KSKY was sold to Salem in mid-2000. KSKY was also originally a daytime-only station until the recent format change and city of license change from Dallas to Balch Springs. KSKY applied for an FM frequency at 106.9 in 1948, then turned down a chance to buy the 98.7 frequency in 1957, and was awarded 91.3 in the 1960s (but no proof that it ever signed on has ever been found, with 91.3 has become a part of the non-commercial band.)

During the station's early days, notables such as Jackie Gleason, Skitch Henderson, Vincent Price, Jane Russell, Jack Webb and Charlton Heston visited the station in person and performed live on KSKY.
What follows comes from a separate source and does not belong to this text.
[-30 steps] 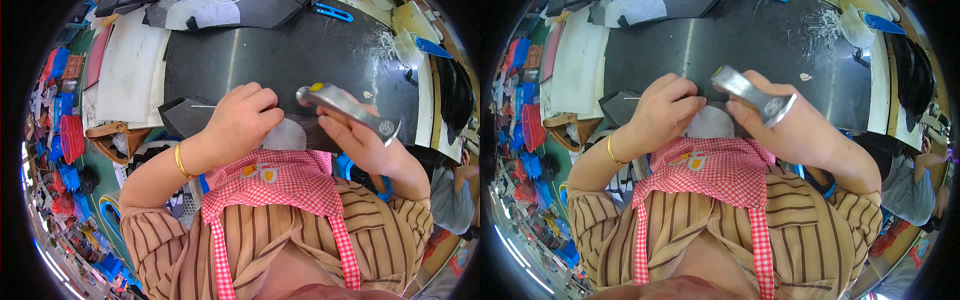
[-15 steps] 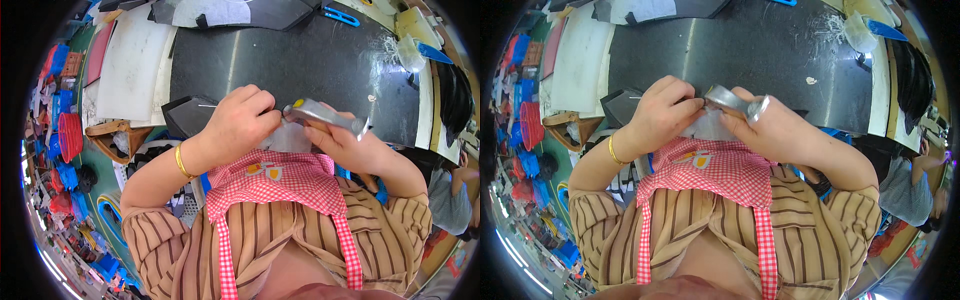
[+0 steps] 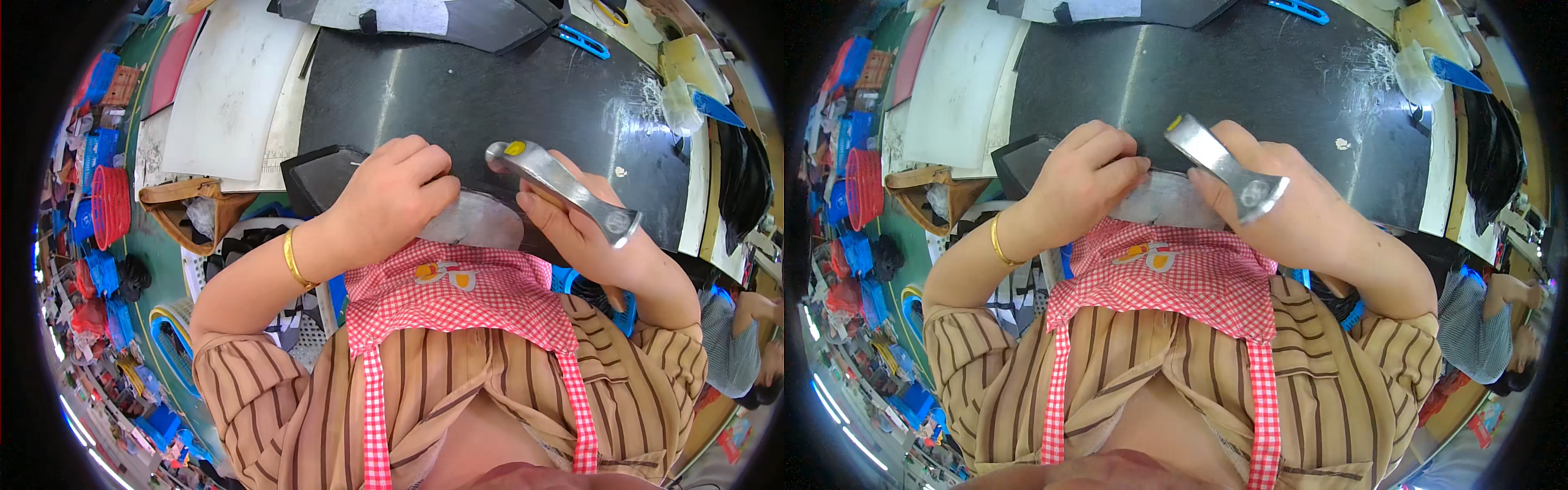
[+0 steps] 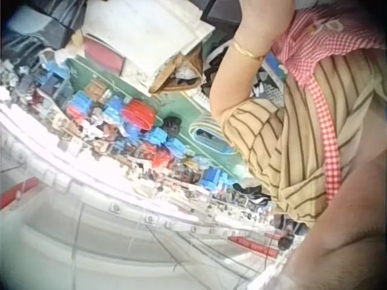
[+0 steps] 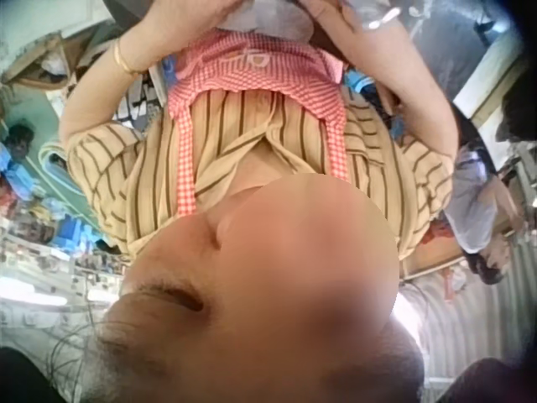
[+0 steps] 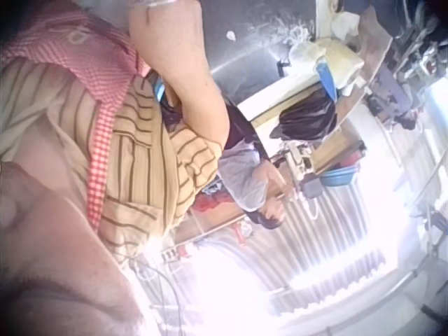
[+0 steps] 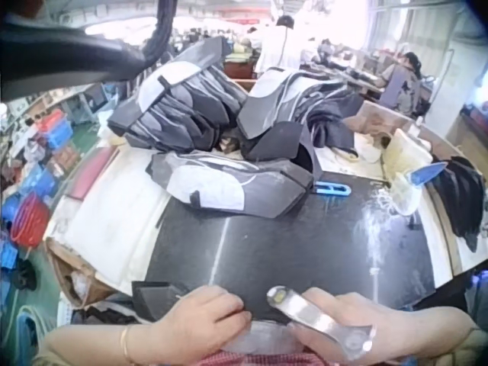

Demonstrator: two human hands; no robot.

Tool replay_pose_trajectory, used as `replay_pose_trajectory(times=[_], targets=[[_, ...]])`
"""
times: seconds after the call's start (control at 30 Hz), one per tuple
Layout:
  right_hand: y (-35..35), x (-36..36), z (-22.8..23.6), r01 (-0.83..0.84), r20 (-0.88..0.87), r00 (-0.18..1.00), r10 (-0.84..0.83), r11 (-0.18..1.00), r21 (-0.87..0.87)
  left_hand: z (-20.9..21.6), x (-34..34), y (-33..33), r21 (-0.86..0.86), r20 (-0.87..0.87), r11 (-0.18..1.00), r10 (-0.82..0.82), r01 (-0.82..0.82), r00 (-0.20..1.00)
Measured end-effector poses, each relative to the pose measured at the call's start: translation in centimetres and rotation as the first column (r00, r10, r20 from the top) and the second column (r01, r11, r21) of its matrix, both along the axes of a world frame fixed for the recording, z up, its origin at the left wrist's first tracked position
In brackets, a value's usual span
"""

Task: Hammering the edges of shoe upper components on a manufacturing workstation.

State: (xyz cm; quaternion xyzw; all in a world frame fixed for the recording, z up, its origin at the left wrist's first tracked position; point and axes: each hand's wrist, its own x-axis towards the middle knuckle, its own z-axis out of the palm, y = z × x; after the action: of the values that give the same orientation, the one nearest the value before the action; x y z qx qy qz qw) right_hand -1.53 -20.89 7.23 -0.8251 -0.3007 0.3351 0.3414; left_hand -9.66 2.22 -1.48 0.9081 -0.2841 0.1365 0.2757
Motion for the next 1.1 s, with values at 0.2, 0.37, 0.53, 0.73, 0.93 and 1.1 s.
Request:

Salem Media announced on May 29, 2012, that KSKY would be rebranded as The Answer, with the return of radio personality Mark Davis (previously on WBAP). Salem Communications Corporation’s Director of Spoken Word Format Phil Boyce explained the reason for the rebranding: “This station will truly be an answer for so many things going on in the Metroplex and the world, with smart hosts who know how to help you understand all of those things, not to mention great news, traffic, weather, and information.” Most sister stations with similar conservative talk programming in Salem's portfolio were also eventually rebranded as "The Answer".

On January 1, 2014, KSKY began airing the Sean Hannity show 2–5 pm CT, in a move also from crosstown WBAP.